**WORK REQUIRED**:
For this exercise, output the line holding "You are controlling" and all subsequent lines of the entries below, unchanged, up to and including the last.

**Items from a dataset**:
Start of Block
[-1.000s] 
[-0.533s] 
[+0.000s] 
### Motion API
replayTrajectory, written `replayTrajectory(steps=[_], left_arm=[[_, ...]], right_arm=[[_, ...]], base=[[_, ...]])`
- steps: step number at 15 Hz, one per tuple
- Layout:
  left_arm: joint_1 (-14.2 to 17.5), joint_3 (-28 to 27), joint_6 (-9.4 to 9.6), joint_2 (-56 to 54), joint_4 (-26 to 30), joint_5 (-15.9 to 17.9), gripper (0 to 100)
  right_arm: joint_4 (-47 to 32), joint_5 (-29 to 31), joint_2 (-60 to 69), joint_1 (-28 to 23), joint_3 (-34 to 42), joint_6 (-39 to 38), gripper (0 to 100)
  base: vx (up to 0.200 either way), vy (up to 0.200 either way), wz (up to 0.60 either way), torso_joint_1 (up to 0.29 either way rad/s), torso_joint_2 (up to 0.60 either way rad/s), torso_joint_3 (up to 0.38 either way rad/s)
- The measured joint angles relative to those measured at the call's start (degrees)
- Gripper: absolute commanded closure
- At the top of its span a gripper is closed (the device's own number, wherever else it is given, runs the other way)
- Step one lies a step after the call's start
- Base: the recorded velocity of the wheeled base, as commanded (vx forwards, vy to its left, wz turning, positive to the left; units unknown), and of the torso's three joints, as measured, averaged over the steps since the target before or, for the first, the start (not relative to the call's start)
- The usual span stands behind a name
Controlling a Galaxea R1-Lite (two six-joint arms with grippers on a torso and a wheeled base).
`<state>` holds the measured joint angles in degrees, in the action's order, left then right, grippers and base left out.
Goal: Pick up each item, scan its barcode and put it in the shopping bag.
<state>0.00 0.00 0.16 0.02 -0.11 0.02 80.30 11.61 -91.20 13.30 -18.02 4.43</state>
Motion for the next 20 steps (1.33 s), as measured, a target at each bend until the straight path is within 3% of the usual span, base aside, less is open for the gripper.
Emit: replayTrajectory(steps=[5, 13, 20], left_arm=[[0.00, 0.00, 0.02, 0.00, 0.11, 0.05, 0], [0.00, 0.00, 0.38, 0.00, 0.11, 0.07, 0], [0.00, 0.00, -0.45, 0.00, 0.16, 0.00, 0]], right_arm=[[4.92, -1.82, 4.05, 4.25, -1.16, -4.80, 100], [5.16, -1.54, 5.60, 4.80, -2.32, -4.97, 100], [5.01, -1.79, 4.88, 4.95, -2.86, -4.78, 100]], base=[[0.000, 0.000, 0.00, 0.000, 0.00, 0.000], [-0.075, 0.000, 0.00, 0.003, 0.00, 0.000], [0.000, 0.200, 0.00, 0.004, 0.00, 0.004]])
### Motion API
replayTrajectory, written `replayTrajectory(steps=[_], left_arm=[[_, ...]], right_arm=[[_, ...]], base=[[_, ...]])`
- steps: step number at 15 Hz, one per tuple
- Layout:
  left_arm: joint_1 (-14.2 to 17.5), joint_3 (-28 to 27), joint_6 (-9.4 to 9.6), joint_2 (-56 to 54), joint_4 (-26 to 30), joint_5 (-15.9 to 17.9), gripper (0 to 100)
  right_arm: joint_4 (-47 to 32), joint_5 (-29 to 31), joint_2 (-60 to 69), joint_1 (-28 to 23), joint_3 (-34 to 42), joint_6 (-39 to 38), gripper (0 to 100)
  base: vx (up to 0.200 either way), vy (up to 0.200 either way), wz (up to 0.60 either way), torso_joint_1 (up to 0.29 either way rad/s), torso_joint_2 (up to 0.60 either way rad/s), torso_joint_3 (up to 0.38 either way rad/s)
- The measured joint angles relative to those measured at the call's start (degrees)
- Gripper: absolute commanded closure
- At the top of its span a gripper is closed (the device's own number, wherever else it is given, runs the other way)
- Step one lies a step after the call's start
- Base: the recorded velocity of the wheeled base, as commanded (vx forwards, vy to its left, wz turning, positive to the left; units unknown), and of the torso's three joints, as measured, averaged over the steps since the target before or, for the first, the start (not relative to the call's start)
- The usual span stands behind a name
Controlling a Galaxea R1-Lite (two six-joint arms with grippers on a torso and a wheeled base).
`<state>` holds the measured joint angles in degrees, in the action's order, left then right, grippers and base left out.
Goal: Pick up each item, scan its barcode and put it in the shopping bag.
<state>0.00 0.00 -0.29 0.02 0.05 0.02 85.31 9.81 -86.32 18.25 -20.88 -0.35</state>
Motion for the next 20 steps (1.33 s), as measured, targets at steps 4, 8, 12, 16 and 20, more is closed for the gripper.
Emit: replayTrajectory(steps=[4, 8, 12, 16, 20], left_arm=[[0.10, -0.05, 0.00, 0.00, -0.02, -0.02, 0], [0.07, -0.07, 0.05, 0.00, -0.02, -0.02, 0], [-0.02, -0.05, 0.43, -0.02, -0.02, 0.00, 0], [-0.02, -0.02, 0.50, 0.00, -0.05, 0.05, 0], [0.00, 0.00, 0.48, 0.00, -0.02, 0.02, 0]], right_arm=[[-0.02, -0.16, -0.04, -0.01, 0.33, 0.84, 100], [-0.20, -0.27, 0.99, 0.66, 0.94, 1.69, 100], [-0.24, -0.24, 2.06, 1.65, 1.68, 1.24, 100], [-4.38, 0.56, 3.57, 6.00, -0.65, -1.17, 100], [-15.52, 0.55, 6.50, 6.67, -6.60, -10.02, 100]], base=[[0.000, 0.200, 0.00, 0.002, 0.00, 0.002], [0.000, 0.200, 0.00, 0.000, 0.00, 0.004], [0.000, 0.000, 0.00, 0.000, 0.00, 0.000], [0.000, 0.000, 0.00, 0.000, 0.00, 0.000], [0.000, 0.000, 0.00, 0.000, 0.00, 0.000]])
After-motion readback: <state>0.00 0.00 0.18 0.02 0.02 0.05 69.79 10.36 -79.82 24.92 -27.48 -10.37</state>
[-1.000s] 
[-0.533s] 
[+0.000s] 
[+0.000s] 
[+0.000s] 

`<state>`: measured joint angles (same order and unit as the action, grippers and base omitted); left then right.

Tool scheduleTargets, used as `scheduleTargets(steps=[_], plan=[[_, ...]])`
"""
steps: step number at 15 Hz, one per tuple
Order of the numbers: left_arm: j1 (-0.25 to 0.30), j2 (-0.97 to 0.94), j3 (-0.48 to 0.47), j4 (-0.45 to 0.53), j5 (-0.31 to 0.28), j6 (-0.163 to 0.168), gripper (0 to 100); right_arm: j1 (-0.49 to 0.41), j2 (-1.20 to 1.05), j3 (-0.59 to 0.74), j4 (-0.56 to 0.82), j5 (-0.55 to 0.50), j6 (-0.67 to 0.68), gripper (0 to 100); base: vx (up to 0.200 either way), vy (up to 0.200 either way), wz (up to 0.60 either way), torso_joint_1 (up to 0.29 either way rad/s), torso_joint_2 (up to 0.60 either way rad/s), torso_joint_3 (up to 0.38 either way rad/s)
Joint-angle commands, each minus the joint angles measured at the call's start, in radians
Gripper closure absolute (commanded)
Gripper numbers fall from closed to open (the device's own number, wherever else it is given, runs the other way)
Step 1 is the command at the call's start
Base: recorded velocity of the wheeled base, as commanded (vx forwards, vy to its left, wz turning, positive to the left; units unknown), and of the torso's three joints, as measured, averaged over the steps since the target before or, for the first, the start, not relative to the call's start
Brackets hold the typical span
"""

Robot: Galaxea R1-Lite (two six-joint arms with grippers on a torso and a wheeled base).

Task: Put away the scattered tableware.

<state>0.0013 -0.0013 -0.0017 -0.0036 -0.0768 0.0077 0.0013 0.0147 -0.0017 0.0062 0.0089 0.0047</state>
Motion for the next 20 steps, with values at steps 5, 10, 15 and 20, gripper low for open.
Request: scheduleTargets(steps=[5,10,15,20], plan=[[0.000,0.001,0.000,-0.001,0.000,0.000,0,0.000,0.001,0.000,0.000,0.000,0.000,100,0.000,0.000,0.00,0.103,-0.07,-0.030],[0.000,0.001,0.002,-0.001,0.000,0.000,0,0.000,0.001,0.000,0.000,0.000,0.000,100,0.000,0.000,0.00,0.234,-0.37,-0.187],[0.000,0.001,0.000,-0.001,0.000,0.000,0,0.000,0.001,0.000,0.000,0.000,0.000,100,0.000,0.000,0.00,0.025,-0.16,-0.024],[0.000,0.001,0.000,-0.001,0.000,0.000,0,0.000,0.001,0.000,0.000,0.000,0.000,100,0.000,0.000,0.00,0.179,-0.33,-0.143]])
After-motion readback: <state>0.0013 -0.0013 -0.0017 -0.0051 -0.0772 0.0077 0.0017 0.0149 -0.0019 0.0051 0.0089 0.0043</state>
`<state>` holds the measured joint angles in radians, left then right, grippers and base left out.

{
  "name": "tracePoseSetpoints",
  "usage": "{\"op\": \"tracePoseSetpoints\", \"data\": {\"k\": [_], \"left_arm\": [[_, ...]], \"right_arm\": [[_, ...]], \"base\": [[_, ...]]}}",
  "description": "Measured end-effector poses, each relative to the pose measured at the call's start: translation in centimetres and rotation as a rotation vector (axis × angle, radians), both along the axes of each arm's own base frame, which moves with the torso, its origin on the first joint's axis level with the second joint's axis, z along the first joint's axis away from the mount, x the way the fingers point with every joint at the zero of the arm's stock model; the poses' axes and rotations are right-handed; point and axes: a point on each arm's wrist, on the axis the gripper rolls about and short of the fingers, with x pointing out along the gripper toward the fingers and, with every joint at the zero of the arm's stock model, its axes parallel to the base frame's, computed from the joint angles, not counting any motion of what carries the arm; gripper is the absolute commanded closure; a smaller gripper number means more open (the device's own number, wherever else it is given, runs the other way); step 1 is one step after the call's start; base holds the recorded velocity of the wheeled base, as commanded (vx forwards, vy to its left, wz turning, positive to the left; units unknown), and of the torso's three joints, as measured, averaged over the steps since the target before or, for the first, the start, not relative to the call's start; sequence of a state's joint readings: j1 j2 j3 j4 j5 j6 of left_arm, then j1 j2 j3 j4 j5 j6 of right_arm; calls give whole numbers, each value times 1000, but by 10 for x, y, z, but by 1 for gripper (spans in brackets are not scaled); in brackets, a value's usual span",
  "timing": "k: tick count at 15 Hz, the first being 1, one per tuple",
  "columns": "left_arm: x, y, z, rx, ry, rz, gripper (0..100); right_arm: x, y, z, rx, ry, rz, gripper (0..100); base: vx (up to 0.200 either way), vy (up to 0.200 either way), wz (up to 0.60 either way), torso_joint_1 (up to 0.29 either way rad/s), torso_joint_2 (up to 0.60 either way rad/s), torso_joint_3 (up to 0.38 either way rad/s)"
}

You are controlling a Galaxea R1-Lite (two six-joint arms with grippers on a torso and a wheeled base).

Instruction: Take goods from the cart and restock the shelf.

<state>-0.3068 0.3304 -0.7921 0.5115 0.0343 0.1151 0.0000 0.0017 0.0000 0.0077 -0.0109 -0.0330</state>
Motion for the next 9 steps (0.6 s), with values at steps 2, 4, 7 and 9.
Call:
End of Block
**SOLVED PROBLEM**:
You are controlling a Galaxea R1-Lite (two six-joint arms with grippers on a torso and a wheeled base).

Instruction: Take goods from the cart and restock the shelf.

<state>-0.3068 0.3304 -0.7921 0.5115 0.0343 0.1151 0.0000 0.0017 0.0000 0.0077 -0.0109 -0.0330</state>
Motion for the next 9 steps (0.6 s), with values at steps 2, 4, 7 and 9.
Call:

The output is complete, and nothing more is needed.